__What is being asked__. Read through the listing below, and copy every line where the string "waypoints" appears.

__Available data__.

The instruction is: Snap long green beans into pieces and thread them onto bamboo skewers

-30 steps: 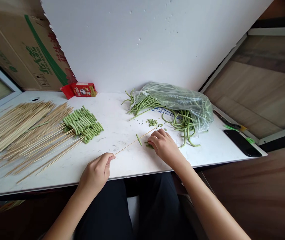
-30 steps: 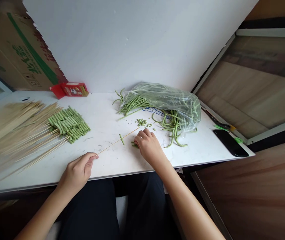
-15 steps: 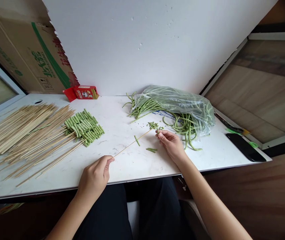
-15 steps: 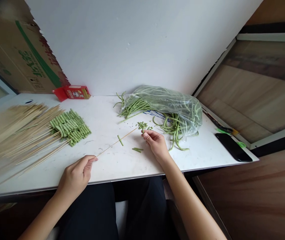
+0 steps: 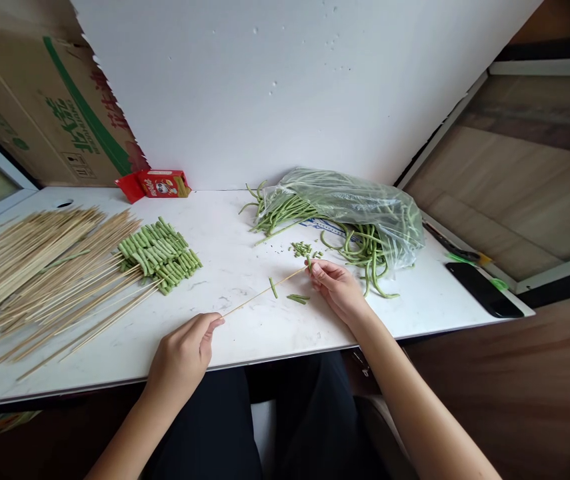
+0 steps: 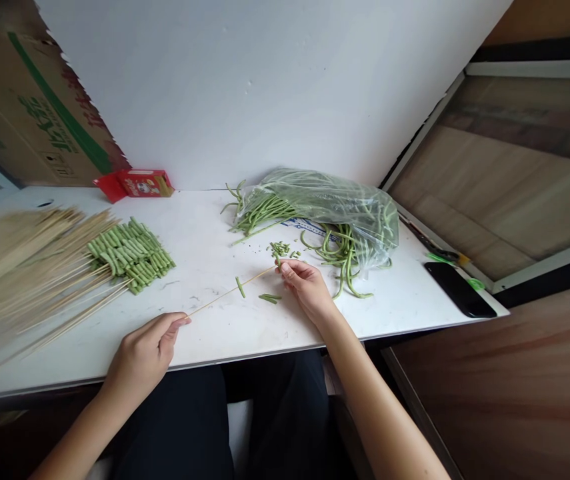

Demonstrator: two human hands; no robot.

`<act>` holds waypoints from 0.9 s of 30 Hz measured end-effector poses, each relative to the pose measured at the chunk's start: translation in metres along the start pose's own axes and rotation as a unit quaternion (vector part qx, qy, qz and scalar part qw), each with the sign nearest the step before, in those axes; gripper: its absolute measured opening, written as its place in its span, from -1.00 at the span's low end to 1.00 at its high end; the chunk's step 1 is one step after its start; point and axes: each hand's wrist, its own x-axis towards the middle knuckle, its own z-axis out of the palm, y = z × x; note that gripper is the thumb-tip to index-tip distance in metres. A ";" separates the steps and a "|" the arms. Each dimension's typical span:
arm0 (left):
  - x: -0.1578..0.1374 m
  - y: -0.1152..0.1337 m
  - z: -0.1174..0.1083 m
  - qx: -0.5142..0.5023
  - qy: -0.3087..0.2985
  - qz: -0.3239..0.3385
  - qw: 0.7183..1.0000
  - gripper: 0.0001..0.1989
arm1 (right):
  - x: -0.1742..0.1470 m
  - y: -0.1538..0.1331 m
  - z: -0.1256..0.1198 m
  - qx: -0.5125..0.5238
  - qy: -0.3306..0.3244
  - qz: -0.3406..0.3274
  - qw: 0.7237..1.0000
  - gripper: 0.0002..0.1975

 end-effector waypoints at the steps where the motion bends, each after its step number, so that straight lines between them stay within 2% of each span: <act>1: 0.000 0.000 0.000 0.000 -0.001 -0.001 1.000 -0.81 | 0.000 0.001 0.000 0.000 0.001 0.000 1.000 -0.62; 16: 0.002 0.001 0.000 0.012 0.010 0.002 1.000 -0.81 | 0.001 0.001 0.001 0.002 -0.016 -0.015 1.000 -0.67; 27: 0.004 0.003 -0.001 0.006 0.012 -0.008 1.000 -0.80 | 0.000 -0.003 0.002 0.007 0.007 -0.001 1.000 -0.68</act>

__Answer to this problem__.
`<act>` holds waypoints from 0.9 s of 30 Hz measured end-effector poses, each relative to the pose measured at the chunk's start: translation in metres along the start pose's own axes and rotation as a unit quaternion (vector part qx, qy, qz and scalar part qw), each with the sign nearest the step before, in those axes; gripper: its absolute measured opening, written as its place in its span, from -1.00 at the span's low end to 1.00 at its high end; the chunk's step 1 is one step after its start; point and axes: each hand's wrist, its own x-axis towards the middle knuckle, its own z-axis out of the palm, y = z × x; note that gripper is the thumb-tip to index-tip distance in metres. A ";" separates the steps and a "|" the arms. Each dimension's typical span:
 end-effector waypoints at the steps where the motion bends, each after its step number, so that straight lines between them stay within 2% of each span: <act>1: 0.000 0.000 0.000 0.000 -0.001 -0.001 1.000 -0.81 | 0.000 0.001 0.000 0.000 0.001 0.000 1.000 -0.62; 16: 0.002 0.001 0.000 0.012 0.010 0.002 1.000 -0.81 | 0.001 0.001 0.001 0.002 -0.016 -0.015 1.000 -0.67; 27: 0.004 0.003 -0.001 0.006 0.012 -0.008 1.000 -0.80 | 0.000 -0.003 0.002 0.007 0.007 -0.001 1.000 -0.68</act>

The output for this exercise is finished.